--- START ---

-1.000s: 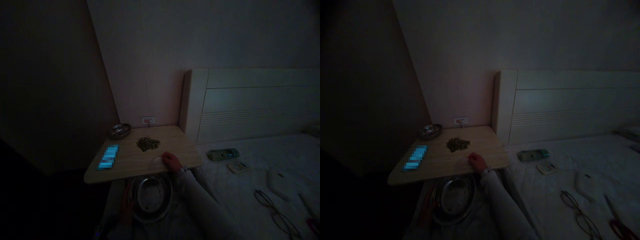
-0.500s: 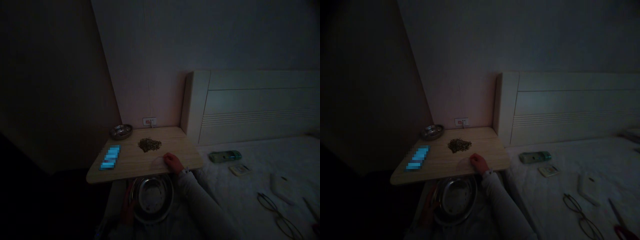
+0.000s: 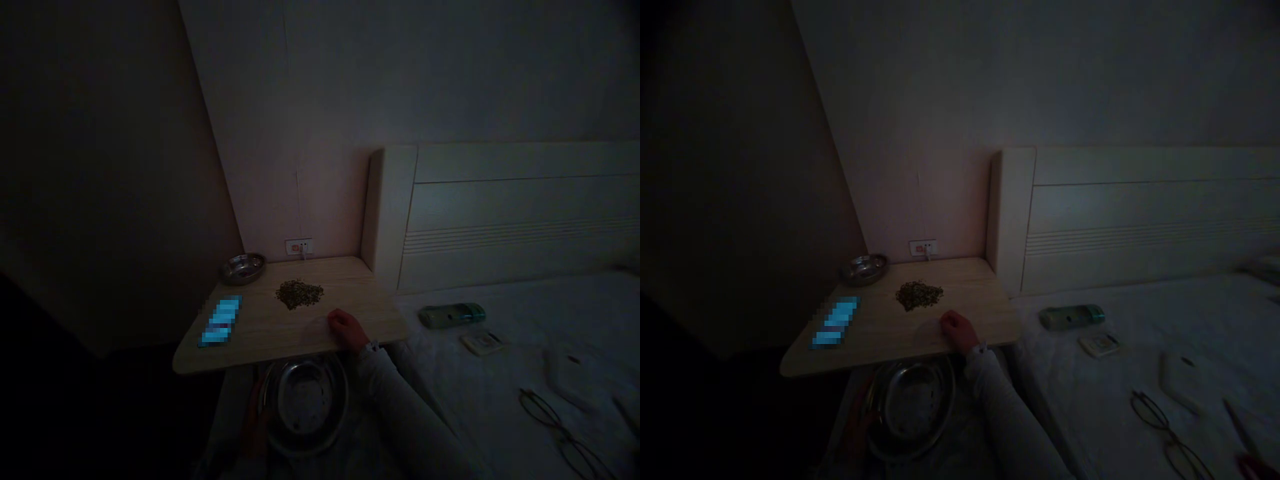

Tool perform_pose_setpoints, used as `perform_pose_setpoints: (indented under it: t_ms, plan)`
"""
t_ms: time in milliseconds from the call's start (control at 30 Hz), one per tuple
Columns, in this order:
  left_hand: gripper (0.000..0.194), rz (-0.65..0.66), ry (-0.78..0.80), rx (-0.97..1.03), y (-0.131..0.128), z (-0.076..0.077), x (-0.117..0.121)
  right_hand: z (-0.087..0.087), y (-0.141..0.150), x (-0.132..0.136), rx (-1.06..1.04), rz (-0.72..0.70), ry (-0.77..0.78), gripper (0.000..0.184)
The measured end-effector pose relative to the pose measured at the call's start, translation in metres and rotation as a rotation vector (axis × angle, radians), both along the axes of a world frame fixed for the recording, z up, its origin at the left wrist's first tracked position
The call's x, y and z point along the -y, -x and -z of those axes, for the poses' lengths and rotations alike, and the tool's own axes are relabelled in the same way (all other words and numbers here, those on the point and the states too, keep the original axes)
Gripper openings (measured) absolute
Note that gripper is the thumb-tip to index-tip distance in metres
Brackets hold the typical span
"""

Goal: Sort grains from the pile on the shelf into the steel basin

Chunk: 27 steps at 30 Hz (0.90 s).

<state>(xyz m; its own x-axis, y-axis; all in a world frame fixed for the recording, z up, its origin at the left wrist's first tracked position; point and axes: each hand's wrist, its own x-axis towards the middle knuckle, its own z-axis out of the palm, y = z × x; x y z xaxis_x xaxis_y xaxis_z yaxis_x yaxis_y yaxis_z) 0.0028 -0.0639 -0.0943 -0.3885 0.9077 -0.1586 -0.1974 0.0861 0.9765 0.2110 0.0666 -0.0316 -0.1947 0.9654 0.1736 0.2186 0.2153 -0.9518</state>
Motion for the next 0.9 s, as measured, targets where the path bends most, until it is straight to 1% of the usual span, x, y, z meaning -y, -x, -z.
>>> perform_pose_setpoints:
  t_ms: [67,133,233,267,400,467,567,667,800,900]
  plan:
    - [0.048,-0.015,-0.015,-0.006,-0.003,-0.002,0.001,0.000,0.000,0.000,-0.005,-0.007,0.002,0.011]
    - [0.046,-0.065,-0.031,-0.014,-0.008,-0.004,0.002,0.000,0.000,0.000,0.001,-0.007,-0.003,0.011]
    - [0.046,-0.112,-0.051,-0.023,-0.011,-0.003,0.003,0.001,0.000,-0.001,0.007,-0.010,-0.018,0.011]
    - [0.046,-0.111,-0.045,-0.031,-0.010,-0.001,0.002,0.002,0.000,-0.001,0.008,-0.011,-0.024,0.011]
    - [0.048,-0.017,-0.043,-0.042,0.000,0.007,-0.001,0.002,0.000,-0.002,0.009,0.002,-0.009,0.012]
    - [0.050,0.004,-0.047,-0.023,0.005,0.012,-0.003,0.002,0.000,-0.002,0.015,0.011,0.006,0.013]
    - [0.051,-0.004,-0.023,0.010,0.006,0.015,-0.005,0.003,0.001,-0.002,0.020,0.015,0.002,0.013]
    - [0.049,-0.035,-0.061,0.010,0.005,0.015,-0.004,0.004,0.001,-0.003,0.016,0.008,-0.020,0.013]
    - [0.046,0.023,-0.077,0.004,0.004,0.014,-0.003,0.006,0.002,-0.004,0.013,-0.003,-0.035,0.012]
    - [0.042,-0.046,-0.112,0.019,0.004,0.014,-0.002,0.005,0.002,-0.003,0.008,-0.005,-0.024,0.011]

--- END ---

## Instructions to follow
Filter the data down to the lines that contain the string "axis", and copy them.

## Answer for this exercise
The measured end-effector pose relative to the pose measured at the call's start, translation in metres and rotation as a rotation vector (axis × angle, radians), both along the axes of a world frame fixed for the recording, z up, its origin at the left wrist's first tracked position
<state>(xyz m; its own x-axis, y-axis; all in a world frame fixed for the recording, z up, its origin at the left wrist's first tracked position; point and axes: each hand's wrist, its own x-axis towards the middle knuckle, its own z-axis out of the palm, y = z × x; x y z xaxis_x xaxis_y xaxis_z yaxis_x yaxis_y yaxis_z) 0.0028 -0.0639 -0.0943 -0.3885 0.9077 -0.1586 -0.1974 0.0861 0.9765 0.2110 0.0666 -0.0316 -0.1947 0.9654 0.1736 0.2186 0.2153 -0.9518</state>

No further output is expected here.